Teaching Neural Nets to Identify Planes and Discover Music Genres

I’ve been working on overhauling Facebook’s recommendation systems at work, but it’s mostly been at the product level. Over Thanksgiving I decided to get hands-on and see how far I could get with deep learning myself. There’s a ton of great tutorials on using Python and PyTorch these days, and I’m blown away by how accessible the state of the art has become. Both of these models were built and trained on my desktop PC.

Airplane Classifier

I scraped images from Airliners.net and trained a convolutional neural network to distinguish between different commercial aircraft types like Boeing 737s, Airbus A320s, 747s, and others. It achieved 93% accuracy, which is better than I can do myself.

The interesting part was visualizing what the network actually learned using class activation mapping. The heatmaps below show which parts of each image the model focuses on when making a prediction:

Heatmaps showing which parts of aircraft photos a neural network focuses on, highlighting tails, engines, and landing gear

It turns out the model learned to look at the tail, the engine and gear, and small details on the fuselage, which are the same features a human spotter would use to tell planes apart.

The last row of images reveals something else: how training data biases creep in. The model “learned” that a 747 is usually on the ground taxiing, because that happens to be the majority of photos of it in the training set. When most of the data shows a plane in one context, the model picks up on the context instead of the plane itself.

Music Embedding Space

Next, I went to Last.fm and grabbed their public data around which artists different users listened to over a few years. The only input was user-artist pairs. No genre labels or metadata were used. I then trained a 50-dimensional embedding space on this data, and by observing the listening habits of thousands of people, the model discovered musical genres entirely on its own.
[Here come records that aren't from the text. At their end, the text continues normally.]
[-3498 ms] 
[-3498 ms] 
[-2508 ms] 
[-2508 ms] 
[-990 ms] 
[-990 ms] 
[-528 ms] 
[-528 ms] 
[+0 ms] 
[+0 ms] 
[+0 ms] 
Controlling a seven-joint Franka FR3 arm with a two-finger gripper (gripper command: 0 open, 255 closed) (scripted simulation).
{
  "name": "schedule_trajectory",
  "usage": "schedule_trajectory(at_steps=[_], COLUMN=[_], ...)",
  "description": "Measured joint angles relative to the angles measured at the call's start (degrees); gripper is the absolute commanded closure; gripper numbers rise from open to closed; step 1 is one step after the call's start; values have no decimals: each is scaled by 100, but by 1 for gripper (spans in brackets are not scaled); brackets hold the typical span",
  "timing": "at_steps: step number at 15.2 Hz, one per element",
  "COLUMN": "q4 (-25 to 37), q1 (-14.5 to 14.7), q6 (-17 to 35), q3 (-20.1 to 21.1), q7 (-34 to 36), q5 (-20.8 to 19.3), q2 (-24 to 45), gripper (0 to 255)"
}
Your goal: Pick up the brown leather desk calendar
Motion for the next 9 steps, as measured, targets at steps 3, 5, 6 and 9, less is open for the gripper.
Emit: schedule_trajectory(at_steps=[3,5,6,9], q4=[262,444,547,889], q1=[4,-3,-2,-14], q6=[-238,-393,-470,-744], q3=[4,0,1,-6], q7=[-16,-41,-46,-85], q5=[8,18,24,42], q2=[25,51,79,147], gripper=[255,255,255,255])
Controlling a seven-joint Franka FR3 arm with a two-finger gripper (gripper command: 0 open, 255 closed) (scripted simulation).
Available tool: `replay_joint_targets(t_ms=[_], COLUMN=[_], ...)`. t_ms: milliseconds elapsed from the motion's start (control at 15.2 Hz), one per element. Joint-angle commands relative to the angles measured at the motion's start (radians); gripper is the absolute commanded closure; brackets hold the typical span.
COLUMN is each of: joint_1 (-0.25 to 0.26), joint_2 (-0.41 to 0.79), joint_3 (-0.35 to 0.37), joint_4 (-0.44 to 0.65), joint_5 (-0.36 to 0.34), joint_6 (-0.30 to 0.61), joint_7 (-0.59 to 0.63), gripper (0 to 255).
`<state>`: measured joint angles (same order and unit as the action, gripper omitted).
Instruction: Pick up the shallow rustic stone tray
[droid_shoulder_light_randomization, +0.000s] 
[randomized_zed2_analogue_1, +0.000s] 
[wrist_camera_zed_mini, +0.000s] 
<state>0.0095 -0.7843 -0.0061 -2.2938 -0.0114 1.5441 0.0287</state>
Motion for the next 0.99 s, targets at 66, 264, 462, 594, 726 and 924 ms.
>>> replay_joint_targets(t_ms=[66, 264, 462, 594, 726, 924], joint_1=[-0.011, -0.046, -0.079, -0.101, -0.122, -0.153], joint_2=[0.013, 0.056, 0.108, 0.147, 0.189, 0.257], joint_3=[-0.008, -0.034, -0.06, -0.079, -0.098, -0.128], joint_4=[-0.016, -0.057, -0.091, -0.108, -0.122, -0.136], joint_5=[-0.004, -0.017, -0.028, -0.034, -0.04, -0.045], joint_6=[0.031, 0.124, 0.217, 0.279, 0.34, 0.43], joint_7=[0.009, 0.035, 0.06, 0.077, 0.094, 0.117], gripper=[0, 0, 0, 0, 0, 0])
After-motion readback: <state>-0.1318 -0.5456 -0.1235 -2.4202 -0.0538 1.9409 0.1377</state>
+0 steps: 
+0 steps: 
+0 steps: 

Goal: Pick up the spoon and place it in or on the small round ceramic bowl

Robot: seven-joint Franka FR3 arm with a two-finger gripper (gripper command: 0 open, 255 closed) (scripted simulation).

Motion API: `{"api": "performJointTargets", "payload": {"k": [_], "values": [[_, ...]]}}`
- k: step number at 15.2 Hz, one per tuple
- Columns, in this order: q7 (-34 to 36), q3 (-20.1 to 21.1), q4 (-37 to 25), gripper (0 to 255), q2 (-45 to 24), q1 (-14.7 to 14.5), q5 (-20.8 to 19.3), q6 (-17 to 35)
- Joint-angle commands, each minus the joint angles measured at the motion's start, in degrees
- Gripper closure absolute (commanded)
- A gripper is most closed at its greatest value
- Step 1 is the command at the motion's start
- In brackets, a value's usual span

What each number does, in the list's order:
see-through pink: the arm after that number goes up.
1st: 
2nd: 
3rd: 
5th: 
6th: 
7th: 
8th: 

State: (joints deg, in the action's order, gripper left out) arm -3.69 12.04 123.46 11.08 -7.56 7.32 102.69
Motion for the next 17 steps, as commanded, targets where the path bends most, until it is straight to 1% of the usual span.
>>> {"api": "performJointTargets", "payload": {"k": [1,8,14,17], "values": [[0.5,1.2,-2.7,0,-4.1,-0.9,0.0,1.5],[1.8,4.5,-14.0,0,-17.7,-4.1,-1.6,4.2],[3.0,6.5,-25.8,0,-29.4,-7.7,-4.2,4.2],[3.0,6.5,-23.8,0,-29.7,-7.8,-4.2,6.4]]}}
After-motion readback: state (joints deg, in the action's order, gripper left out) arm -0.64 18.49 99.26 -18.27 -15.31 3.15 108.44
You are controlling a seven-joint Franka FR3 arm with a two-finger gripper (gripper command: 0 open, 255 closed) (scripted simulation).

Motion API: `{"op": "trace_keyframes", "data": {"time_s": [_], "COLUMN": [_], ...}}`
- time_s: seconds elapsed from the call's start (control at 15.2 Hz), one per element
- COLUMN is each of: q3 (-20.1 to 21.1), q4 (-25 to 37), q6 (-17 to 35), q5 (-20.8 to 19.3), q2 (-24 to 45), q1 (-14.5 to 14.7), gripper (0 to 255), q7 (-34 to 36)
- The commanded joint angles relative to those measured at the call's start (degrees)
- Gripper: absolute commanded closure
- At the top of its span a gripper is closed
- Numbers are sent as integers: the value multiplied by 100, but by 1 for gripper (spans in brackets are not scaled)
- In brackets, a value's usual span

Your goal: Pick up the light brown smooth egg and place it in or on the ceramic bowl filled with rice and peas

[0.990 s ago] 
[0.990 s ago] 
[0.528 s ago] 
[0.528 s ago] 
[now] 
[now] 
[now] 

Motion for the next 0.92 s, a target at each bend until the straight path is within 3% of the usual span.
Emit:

T-SNE visualization of a music embedding space, with artist dots colored by genre forming distinct clusters

The visualization above is a 2D T-SNE projection of that 50-dimensional space. Artists that cluster together turned out to share genres, and the clusters mapped cleanly onto categories like country, metalcore, ambient, NYC rap, English new wave, and others. The model was so good at picking up on genre nuances that I ended up learning about sub-genres of music I’d never heard of while debugging!